TASK BRIEF
Search term "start": please show all lines in the listing that contain it.

SOURCE DATA
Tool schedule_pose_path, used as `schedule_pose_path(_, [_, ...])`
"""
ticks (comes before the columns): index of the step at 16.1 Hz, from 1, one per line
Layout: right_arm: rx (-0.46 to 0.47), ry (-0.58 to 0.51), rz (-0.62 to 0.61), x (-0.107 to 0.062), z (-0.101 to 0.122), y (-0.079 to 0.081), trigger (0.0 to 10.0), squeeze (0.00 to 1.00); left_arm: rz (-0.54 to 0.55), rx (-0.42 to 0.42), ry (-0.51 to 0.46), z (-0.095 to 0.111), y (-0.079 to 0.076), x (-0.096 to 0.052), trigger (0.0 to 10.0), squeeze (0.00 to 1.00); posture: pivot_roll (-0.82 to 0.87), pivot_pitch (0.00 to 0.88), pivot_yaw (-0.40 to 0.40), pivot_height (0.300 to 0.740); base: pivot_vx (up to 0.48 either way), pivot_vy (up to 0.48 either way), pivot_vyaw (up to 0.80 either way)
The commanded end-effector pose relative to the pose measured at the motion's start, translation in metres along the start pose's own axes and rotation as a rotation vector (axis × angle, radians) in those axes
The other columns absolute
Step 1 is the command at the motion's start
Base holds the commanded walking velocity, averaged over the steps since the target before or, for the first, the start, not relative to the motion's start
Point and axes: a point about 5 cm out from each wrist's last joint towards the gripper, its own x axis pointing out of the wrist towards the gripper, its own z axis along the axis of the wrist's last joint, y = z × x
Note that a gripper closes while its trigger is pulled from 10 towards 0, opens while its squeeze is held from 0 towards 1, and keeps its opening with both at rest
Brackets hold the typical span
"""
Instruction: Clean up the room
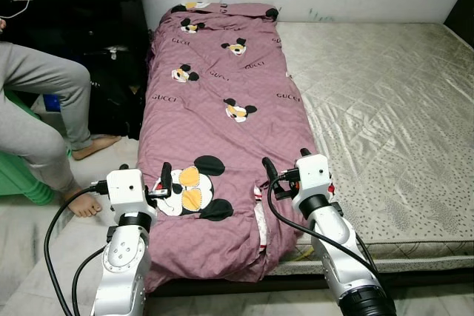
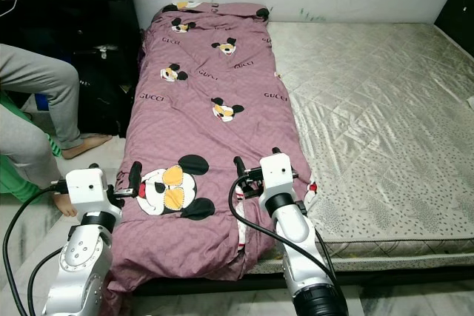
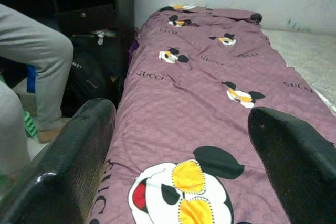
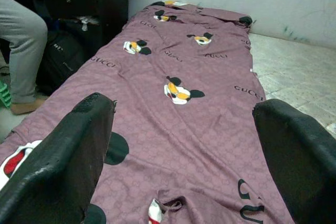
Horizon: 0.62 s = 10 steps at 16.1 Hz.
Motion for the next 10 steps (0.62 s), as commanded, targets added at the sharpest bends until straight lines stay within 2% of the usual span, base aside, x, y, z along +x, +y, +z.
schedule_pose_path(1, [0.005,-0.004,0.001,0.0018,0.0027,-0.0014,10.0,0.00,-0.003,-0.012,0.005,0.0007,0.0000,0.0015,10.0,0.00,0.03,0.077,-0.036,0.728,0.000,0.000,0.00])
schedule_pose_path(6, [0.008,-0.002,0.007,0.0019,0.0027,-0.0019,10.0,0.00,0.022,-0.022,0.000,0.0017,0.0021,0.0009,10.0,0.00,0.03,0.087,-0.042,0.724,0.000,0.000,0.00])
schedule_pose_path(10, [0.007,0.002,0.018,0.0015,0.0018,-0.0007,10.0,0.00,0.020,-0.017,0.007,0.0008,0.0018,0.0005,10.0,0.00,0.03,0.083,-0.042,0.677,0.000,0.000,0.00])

EXERCISE RESULT
The commanded end-effector pose relative to the pose measured at the motion's start, translation in metres along the start pose's own axes and rotation as a rotation vector (axis × angle, radians) in those axes
Step 1 is the command at the motion's start
Base holds the commanded walking velocity, averaged over the steps since the target before or, for the first, the start, not relative to the motion's start

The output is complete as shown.